Propaganda techniques include:
patriotic flag-waving, glittering generalities, intentional vagueness, oversimplification of complex issues, rationalization, introducing unrelated red herring issues, using appealing, simple slogans, stereotyping, testimonials from authority figures or celebrities, unstated assumptions, and encouraging readers or viewers to "jump on the bandwagon" of a particular ideology.

Except for the "patriotic" part, I see a lot of their definition of propaganda on their own site--and on the left in general.

Expect more anti-American, anti-military activism in our schools during the next Congress, currently predicted to be even more liberal than the current one. The Obamessiah will not help in this matter, either.

Update, 8/11/08: I just learned today that CAMS, the organization discussed above, was created by the Los Angeles teachers union. Who says so? Their own web site.

And notice this professional, unbiased quote from that web site:

Teachers from other districts interested in protecting students from military predators should use their own unions for leverage. Contact your union, start a Human Rights Committee, and write a resolution like the one below.


Predators. Is this how you want your child's teachers to refer to soldiers? Is this the kind of person you want teaching your children? Does this sound like someone who presents unbiased, factual information?

But Darren, you say, you do the same thing. I do not. I make it clear when I state personal opinions. I'm very open and honest about my political proclivities. I don't hide behind a veneer of dispassionate balance while I indoctrinate my students to how I think they should think. And I certainly don't demonize those students who disagree with me. In fact, oddly enough, I stay in touch with at least as many of my leftie former students as I do with those who agreed with me. I practice diversity, I don't just talk about it.

I am not at all like these people who say they're against propaganda yet practice it.
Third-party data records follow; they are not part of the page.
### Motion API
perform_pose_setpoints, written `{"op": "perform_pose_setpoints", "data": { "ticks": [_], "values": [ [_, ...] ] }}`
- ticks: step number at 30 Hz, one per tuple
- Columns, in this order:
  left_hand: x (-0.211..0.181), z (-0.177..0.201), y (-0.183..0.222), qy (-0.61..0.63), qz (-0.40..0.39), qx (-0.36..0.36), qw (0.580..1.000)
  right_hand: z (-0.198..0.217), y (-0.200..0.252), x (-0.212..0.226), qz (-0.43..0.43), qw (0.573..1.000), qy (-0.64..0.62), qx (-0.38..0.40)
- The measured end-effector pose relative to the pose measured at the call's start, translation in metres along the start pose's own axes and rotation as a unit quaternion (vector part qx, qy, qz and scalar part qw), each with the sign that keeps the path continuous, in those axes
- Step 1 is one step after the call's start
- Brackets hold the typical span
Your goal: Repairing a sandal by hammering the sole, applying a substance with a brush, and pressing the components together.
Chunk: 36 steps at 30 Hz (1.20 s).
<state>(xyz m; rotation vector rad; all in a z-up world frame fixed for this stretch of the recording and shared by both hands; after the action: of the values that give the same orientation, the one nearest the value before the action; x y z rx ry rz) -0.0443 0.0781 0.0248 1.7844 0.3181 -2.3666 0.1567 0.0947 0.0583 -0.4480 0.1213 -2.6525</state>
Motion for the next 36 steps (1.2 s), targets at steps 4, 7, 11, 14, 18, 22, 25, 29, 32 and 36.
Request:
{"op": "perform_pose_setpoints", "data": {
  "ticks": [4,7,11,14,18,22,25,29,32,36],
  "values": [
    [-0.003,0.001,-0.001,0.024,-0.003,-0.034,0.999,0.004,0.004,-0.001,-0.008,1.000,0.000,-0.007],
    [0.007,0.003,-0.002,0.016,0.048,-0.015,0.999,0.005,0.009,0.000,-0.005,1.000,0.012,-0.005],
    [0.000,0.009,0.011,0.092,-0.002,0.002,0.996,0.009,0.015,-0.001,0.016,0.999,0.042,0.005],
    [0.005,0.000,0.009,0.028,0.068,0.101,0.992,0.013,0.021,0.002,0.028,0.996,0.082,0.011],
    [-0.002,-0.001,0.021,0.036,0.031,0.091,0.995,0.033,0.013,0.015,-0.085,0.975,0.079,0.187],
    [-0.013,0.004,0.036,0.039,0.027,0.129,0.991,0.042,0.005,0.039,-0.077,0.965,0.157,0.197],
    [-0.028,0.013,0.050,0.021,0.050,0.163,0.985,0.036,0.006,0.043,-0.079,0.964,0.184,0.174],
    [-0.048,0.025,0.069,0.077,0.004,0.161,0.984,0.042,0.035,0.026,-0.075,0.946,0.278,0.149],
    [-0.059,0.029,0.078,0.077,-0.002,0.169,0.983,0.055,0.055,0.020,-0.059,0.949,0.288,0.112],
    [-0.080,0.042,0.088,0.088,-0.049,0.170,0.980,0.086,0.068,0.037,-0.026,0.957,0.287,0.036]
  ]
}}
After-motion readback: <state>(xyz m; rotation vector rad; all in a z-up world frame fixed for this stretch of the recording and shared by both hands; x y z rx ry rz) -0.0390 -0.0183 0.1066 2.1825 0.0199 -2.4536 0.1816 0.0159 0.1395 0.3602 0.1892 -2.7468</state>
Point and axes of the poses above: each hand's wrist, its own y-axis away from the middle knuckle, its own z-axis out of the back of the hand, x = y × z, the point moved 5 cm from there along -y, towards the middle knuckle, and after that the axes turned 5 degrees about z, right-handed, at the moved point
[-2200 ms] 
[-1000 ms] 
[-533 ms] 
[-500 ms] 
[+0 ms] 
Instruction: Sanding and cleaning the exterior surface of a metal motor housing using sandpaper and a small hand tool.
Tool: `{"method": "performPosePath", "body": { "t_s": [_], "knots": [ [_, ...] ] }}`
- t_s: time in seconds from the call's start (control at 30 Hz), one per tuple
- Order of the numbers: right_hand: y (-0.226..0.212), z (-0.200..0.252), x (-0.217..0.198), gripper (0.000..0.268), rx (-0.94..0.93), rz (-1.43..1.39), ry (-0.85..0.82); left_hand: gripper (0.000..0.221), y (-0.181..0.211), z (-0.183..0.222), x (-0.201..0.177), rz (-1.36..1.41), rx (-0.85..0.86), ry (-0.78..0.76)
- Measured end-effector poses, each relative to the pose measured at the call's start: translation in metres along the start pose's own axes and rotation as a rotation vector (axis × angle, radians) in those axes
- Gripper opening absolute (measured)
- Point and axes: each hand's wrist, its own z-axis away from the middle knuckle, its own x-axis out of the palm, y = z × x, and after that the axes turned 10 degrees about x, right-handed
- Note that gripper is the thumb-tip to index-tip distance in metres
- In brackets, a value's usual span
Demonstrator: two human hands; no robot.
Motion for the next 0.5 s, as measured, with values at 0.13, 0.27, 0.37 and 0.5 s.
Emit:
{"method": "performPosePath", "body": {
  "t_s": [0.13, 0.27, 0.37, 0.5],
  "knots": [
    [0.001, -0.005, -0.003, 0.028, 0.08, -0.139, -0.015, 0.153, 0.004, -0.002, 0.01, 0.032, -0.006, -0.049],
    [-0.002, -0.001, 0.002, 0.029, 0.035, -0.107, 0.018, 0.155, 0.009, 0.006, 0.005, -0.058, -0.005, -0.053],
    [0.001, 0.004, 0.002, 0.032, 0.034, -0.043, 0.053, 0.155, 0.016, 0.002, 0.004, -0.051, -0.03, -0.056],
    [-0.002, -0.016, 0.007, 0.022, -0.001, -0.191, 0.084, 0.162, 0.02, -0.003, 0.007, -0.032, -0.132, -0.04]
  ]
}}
I am not at all like these people who say they "support the troops but not the war" but refer to troops as predators. I am not at all like these people who preach peace, harmony, and tolerance, but vilify those with whom they disagree.

"People who bite the hand that feeds them usually lick the boot that kicks them."--Eric Hoffer

I do not support these liberal fascists, not at all.

6 comments:

Dr Pezz said...

Do you equate anti-American with anti-military (or just critical of the military)?

I see both sides of this debate using similar techniques when trying to reach kids, so I was just curious.

allen (in Michigan) said...

> but to recruit front-line soldiers of
color for serial warfare.

What's "serial" warfare? Maybe some conflation with "serial killer"?

I suppose when you're selling a product rather then educating the important thing is to make the sale. It doesn't matter all that much, on the evidence, whether the sales pitch makes sense as long as it sells.

Darren said...

When I wrote that, I knew someone would ask. Just didn't think it would be you.

Anti-American isn't necessarily anti-military, as there are plenty of people, our own included, who are anti-American and want someone else's military to defeat us.

The people I've written about in this post are both, however, in my not so humble opinion.

Darren said...

Interestingly enough, "soldiers of color" are less likely than "melanin-challenged" soldiers to be in direct combat roles. Been that way for many years.

Quincy said...

I get a kick out of ignorant lefties going after JROTC for what they think it is. I was in the program for four years in high school, and it teaches both discipline *and* leadership by putting cadets on both sides of the equation. If these people actually took the time to learn about the program, they'd know that.

To think, this "CAMS" group was created with dues coerced from teachers by the force of law. What is this state coming to?

Frances said...

Since these programs aren't confined at all within military academies, some misconceptions about the lesson are bound to come out, especially from those who oppose this kind of education.